[Description of the task] Would you set down each line of the data below exactly?

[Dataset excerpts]

-------------------------

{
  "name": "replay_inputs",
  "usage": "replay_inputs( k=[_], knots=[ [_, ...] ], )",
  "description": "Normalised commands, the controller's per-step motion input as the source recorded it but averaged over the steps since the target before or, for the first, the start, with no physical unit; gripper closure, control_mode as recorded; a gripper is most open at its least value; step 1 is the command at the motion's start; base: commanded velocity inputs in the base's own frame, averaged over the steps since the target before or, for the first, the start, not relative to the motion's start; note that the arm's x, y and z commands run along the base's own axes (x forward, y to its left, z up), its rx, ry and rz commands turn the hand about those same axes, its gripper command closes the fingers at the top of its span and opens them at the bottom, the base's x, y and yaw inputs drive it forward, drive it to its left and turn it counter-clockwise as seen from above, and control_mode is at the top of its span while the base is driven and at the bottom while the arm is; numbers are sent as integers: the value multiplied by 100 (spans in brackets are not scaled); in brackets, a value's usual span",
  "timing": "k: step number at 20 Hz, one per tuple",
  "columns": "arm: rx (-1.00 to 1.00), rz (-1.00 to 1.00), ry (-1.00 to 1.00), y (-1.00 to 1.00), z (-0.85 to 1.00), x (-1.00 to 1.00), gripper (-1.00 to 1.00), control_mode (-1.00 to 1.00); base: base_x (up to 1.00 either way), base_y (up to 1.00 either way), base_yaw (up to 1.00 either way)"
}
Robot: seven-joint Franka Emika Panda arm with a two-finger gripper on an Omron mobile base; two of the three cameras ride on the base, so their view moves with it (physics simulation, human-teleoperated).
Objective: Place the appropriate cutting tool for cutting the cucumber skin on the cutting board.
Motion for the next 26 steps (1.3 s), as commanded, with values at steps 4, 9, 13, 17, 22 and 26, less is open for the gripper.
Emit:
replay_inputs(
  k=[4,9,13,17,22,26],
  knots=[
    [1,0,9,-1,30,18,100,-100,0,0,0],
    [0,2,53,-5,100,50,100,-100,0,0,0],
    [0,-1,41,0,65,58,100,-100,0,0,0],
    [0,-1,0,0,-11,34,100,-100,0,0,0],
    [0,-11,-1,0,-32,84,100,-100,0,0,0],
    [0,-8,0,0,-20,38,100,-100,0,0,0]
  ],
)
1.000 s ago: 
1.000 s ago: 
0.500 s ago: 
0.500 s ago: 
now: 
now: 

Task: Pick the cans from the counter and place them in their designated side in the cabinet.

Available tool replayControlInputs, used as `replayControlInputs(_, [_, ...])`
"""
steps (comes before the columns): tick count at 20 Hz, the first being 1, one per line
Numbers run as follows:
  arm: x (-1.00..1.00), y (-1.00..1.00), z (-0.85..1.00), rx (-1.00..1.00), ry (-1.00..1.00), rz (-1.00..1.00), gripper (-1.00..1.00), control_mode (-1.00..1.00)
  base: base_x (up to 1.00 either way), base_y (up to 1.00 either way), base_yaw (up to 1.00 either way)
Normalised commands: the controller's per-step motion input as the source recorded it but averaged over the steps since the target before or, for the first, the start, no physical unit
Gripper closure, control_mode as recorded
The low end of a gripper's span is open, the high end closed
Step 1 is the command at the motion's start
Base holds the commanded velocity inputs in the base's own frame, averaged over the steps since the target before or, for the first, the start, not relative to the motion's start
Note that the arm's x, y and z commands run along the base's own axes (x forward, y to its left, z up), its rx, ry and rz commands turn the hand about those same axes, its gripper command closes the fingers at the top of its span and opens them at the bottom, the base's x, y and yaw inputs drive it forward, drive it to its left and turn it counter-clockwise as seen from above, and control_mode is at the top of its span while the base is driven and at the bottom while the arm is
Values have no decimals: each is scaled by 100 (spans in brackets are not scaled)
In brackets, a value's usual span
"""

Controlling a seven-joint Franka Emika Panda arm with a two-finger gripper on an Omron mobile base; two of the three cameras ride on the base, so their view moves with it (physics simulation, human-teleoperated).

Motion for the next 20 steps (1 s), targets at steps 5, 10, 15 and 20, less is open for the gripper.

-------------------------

[Your response]
{
  "name": "replay_inputs",
  "usage": "replay_inputs( k=[_], knots=[ [_, ...] ], )",
  "description": "Normalised commands, the controller's per-step motion input as the source recorded it but averaged over the steps since the target before or, for the first, the start, with no physical unit; gripper closure, control_mode as recorded; a gripper is most open at its least value; step 1 is the command at the motion's start; base: commanded velocity inputs in the base's own frame, averaged over the steps since the target before or, for the first, the start, not relative to the motion's start; note that the arm's x, y and z commands run along the base's own axes (x forward, y to its left, z up), its rx, ry and rz commands turn the hand about those same axes, its gripper command closes the fingers at the top of its span and opens them at the bottom, the base's x, y and yaw inputs drive it forward, drive it to its left and turn it counter-clockwise as seen from above, and control_mode is at the top of its span while the base is driven and at the bottom while the arm is; numbers are sent as integers: the value multiplied by 100 (spans in brackets are not scaled); in brackets, a value's usual span",
  "timing": "k: step number at 20 Hz, one per tuple",
  "columns": "arm: rx (-1.00 to 1.00), rz (-1.00 to 1.00), ry (-1.00 to 1.00), y (-1.00 to 1.00), z (-0.85 to 1.00), x (-1.00 to 1.00), gripper (-1.00 to 1.00), control_mode (-1.00 to 1.00); base: base_x (up to 1.00 either way), base_y (up to 1.00 either way), base_yaw (up to 1.00 either way)"
}
Robot: seven-joint Franka Emika Panda arm with a two-finger gripper on an Omron mobile base; two of the three cameras ride on the base, so their view moves with it (physics simulation, human-teleoperated).
Objective: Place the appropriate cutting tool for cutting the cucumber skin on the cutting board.
Motion for the next 26 steps (1.3 s), as commanded, with values at steps 4, 9, 13, 17, 22 and 26, less is open for the gripper.
Emit:
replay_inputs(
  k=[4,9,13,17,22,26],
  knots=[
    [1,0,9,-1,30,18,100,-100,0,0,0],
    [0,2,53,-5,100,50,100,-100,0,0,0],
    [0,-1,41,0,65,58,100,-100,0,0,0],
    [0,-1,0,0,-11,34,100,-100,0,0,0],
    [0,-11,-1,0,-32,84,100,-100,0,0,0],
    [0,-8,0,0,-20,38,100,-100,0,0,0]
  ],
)
1.000 s ago: 
1.000 s ago: 
0.500 s ago: 
0.500 s ago: 
now: 
now: 

Task: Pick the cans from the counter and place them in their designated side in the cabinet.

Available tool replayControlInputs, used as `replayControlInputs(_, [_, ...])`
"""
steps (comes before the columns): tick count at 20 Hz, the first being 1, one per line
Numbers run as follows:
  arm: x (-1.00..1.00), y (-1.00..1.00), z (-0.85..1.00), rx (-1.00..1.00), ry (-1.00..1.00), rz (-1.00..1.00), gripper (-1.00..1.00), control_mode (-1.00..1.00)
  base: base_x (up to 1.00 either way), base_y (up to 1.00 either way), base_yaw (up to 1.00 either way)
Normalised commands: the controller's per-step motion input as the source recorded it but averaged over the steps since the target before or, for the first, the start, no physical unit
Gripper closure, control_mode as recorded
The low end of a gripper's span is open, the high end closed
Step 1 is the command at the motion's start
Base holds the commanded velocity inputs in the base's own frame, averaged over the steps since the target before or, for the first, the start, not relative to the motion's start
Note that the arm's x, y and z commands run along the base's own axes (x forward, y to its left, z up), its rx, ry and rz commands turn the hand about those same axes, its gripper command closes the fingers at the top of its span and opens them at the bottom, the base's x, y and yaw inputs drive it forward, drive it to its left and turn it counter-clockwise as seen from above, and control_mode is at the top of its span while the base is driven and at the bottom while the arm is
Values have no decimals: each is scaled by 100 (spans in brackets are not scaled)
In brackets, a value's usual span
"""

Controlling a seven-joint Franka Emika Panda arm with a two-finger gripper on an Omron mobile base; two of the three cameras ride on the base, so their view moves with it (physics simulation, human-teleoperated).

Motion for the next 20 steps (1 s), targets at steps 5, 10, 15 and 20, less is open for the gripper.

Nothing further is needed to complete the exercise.